Industry observers say that generally, national brand equivalent (NBE) is an easy comparison, especially if merchandised right next to the brand benchmark. Rockline Industries offers wipes that are NBE’s to Procter & Gamble’s Always, Playtex and Summer’s Eve.
“The consumer can tell if there are enough visual cues, how these products are similar and easily see the value comparison,” says Donna Rippin, category director, personal care, for Rockline, the Sheboygan, Wis.-based manufacturer of private label and Fresh’n Up control brand feminine wipes.
Rockline’s program is mainly a spunlace offering, but that is changing. “A few of the more progressive retailers have moved into dispersible substrate products,” Rippin says. “We view this as a smart move, since the majority of consumers either flush these wipes away, even though spunlace products are not designed to be flushed, or want to have the ability to do so.”
About a year ago, Rockline came out with a Summer’s Eve compatible product. “This is in recognition of the fact that Summer’s Eve has gained sales and is now the market leader over Always,” Pippin says. “They have done a good job with their new feminine packaging look and they continue to enjoy strong growth, in excess of 20%.”
Rippin say though the feminine wipes category is small—about $75 million in annual sales—and fragmented among four major brands, including Vagisil, it is growing. “It is not a big business but it is growing and moving along at a pretty steady pace, five, six, sometimes nine percent growth a year,” Rippin says.
When it comes to feminine hygiene, industry observers say supermarket operators need to do a better job in the category to win back sales lost to other channels.

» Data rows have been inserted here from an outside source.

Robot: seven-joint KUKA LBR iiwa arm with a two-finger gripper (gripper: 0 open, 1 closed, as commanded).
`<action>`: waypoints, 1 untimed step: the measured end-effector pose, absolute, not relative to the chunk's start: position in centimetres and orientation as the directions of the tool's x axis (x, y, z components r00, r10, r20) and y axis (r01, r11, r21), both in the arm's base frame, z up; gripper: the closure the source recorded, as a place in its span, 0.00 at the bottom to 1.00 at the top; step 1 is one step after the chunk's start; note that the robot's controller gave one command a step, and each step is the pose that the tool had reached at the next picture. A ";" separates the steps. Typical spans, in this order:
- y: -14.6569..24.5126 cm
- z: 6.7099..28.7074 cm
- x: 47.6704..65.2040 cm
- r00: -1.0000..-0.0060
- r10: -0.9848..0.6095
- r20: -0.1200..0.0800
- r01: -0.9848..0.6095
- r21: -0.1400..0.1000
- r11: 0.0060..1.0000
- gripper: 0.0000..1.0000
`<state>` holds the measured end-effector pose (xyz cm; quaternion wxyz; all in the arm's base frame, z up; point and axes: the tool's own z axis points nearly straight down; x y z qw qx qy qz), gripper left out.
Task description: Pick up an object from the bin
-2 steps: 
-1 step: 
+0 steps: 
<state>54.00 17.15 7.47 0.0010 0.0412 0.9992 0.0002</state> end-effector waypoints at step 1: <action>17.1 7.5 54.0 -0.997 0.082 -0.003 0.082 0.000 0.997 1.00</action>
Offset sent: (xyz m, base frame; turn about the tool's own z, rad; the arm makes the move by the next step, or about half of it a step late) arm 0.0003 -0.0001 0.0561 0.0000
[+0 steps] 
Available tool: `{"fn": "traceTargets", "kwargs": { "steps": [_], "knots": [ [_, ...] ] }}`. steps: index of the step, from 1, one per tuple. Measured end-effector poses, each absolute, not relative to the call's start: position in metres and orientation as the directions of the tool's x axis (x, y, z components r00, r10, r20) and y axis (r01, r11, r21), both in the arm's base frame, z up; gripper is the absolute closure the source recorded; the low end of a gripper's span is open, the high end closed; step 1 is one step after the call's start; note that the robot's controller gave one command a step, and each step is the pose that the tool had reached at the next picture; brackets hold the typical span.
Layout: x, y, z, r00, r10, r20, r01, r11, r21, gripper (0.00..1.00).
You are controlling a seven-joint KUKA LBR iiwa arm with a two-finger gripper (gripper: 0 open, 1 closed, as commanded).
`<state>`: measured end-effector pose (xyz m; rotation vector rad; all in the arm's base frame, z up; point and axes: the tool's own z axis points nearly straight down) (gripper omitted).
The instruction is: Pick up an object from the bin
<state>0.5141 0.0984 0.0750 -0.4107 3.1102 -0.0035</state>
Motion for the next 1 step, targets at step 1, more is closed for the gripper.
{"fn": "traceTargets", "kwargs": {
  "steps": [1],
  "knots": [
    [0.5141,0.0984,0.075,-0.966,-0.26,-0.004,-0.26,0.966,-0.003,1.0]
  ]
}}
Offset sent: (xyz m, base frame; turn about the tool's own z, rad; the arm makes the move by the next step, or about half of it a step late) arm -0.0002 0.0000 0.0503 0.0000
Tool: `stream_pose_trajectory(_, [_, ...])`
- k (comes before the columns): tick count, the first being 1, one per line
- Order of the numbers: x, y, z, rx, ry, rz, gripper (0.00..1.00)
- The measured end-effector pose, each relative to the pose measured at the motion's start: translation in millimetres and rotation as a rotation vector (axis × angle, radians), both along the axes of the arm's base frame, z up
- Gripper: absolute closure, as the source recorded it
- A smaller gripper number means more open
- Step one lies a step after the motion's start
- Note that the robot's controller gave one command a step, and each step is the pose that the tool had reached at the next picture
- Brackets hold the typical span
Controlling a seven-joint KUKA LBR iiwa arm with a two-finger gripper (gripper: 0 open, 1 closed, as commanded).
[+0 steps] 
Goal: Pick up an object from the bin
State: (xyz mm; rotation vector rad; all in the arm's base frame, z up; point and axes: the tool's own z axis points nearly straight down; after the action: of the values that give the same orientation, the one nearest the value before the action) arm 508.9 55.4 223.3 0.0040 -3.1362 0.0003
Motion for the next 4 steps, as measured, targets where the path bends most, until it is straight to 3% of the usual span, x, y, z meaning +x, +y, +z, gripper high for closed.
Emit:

“The drug channel and mass merchandisers is where most of this product lives,” says Rippin, adding that Rockline manufactures private label wipes for the Walgreens chain. “The challenge for grocery is that you just get these bigger assortments at drug and mass. They just put more shelf space against this category. By the time you incorporate all of the feminine needs, the internal and external, medicated items, wipes and solution, all of the douches, when you put all of that together it is a pretty big piece of retail space. Clearly grocery is not the destination channel for these products.”

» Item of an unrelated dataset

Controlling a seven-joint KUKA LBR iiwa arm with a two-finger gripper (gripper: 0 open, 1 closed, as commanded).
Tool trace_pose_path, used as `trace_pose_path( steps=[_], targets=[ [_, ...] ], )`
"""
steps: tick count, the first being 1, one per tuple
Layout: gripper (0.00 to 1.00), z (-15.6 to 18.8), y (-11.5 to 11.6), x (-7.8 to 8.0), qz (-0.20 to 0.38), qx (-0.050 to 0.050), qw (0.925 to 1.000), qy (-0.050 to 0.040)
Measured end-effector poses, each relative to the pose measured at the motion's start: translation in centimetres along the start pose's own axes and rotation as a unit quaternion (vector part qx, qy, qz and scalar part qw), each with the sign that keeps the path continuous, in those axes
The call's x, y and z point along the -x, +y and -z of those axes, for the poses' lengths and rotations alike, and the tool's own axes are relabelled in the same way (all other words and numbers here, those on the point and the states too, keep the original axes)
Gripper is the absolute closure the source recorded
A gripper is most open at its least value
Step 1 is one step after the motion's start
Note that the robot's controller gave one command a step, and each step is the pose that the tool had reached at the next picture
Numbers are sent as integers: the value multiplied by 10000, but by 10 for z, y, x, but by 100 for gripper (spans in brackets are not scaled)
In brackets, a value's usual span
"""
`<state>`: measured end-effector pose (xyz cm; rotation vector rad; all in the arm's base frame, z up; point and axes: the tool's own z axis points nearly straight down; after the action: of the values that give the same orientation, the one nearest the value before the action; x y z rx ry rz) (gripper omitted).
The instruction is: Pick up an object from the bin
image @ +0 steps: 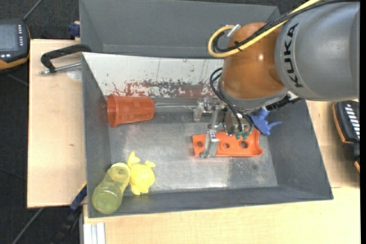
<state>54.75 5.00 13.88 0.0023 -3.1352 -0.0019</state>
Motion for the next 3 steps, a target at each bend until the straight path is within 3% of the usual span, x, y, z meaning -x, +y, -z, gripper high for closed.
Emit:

However, retailers with selling areas devoted to large pharmacy departments have the ability to change that, she says. “If consumers are already going in there for meds and prescriptions, I think there might be the opportunity, especially if the feminine hygiene products are merchandised in that general area to get some more attention,” Pippin says.

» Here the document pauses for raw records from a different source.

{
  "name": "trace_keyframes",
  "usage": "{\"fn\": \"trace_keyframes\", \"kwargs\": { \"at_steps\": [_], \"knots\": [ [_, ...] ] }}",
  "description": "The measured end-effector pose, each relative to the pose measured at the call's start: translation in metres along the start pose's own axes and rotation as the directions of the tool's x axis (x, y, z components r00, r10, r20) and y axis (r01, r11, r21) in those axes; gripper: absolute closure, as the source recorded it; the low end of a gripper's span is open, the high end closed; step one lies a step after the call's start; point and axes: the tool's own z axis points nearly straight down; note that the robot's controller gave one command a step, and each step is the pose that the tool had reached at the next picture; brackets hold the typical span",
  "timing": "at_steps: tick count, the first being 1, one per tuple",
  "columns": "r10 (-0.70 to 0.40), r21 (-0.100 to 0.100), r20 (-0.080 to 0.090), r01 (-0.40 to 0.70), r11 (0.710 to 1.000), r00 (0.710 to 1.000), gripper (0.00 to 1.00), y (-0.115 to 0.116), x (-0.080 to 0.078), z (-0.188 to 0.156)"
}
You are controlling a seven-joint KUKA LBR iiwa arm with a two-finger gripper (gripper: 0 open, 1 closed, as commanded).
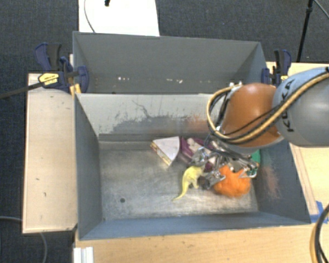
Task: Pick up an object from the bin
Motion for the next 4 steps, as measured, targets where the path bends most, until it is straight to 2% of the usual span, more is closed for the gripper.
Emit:
{"fn": "trace_keyframes", "kwargs": {
  "at_steps": [4],
  "knots": [
    [-0.003, 0.0, 0.0, 0.003, 1.0, 1.0, 1.0, 0.0, -0.0001, 0.0]
  ]
}}
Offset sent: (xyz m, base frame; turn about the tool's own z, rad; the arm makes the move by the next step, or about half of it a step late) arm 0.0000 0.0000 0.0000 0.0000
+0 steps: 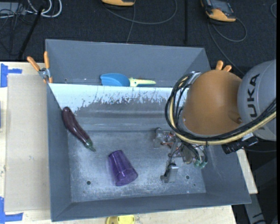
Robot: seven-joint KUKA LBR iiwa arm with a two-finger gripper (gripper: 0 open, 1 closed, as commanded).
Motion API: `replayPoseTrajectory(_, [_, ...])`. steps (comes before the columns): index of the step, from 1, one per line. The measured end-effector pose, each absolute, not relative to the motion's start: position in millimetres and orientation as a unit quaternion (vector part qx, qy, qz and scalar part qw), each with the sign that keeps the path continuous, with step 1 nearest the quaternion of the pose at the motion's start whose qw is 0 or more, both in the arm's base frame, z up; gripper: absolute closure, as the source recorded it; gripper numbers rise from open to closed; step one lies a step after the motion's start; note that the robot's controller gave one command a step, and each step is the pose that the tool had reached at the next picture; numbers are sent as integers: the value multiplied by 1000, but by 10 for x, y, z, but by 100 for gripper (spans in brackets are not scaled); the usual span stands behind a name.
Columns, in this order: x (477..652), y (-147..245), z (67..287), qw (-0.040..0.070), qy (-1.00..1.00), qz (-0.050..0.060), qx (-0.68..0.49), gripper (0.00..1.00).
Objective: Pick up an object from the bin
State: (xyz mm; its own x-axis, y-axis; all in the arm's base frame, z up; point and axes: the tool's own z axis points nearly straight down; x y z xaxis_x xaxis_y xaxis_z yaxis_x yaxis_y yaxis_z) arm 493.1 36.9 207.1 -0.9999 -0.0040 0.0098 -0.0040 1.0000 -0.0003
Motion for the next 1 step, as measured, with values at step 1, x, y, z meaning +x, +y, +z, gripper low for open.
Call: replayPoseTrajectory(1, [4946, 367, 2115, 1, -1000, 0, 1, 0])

Observers say that finding retail space can sometimes be the biggest challenge because there continues to be more product and assortment—and stores aren’t getting any bigger.
To help rectify that situation, Rivera suggests retailers short on space give up the large club pack sizes. “What sometimes limits the space are those large, bulky packages with 100 or more. That definitely limits the variety that you can offer for other brands or products,” she says.
Hénault suggests supermarkets use price shielding to boost sales of feminine hygiene products.
“Price shielding is a promotional tactic in which retailers promote private label products at the same time as the national brand,” she says. “They promote comparable products within the same category. More purchases in the category are made during the promotional period, and it is imperative that the retailers frequently offer promotions to motivate consumers to discover and to adopt the products.”
Cross promotion might also help stimulate sales. “Women use different products during their periods, and thinking of creative ways to promote pads, panty liners and tampons can optimize sales,” Hénault says.